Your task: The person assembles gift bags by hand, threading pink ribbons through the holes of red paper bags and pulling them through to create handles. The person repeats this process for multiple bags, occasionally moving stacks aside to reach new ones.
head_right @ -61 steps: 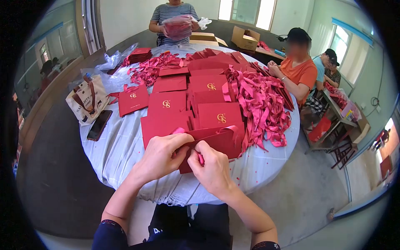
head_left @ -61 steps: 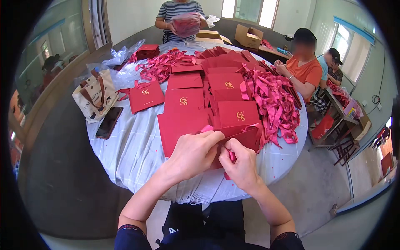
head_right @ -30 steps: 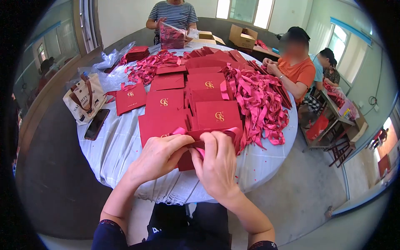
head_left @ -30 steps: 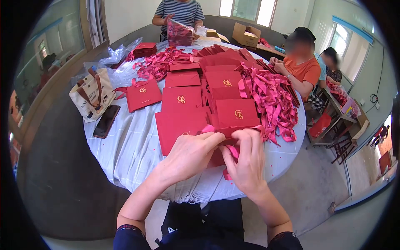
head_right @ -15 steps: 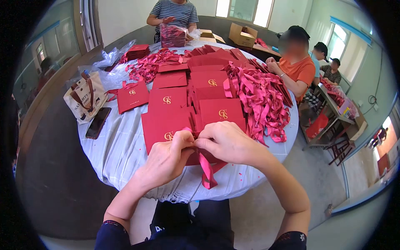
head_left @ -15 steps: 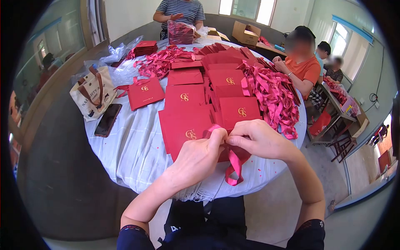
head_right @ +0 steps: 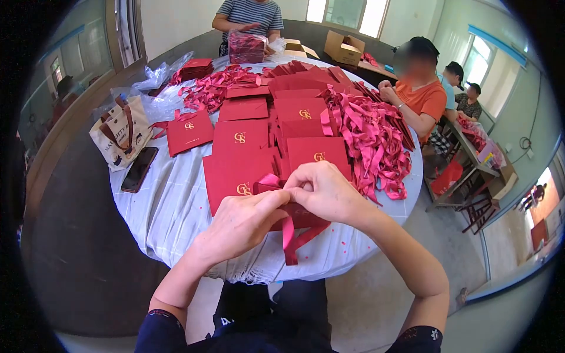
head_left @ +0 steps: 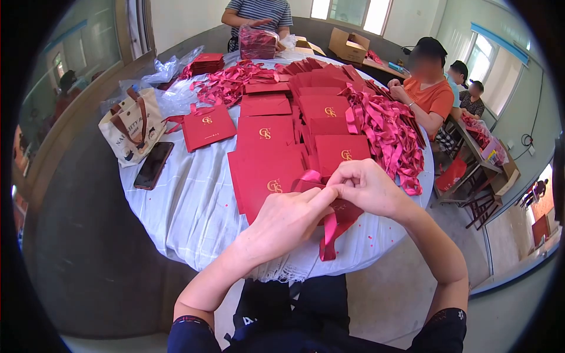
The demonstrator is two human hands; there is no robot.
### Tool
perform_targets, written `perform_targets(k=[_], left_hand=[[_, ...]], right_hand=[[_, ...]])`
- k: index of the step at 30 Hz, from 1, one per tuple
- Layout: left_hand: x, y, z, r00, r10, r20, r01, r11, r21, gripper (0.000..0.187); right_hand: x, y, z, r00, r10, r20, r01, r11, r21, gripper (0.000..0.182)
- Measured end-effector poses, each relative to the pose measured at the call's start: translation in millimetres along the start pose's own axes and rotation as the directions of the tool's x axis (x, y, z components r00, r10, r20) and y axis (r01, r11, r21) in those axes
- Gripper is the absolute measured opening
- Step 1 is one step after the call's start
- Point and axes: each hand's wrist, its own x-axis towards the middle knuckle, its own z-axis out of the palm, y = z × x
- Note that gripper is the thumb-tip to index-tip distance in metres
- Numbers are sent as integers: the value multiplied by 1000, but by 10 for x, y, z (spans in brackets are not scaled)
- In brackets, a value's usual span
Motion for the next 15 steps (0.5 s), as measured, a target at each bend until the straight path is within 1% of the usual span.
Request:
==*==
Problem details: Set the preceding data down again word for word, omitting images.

Expected output:
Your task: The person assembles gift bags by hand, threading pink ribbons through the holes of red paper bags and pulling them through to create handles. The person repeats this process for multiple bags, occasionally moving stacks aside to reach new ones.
head_right @ -61 steps: 
head_left @ -61 steps: 
head_right @ -30 steps: 
head_left @ -30 steps: 
head_right @ -15 steps: 
head_left @ -15 steps: 
head_right @ +0 steps: 
head_left @ +0 steps: 
The demonstrator is two human hands; there is no robot.
### Tool
perform_targets, written `perform_targets(k=[_], left_hand=[[_, ...]], right_hand=[[_, ...]])`
- k: index of the step at 30 Hz, from 1, one per tuple
- Layout: left_hand: x, y, z, r00, r10, r20, r01, r11, r21, gripper (0.000..0.187); right_hand: x, y, z, r00, r10, r20, r01, r11, r21, gripper (0.000..0.182)
- Measured end-effector poses, each relative to the pose measured at the call's start: translation in millimetres along the start pose's own axes and rotation as the directions of the tool's x axis (x, y, z components r00, r10, r20) and y axis (r01, r11, r21) in those axes
- Gripper is the absolute measured opening
- Step 1 is one step after the call's start
- Point and axes: each hand's wrist, its own x-axis towards the middle knuckle, its own z-axis out of the palm, y = z × x
- Note that gripper is the thumb-tip to index-tip distance in metres
- Numbers are sent as integers: the value multiplied by 1000, but by 10 for x, y, z (spans in brackets are not scaled)
- In brackets, a value's usual span
Motion for the next 15 steps (0.5 s), as measured, a target at each bend until the straight path is within 1% of the usual span.
Request:

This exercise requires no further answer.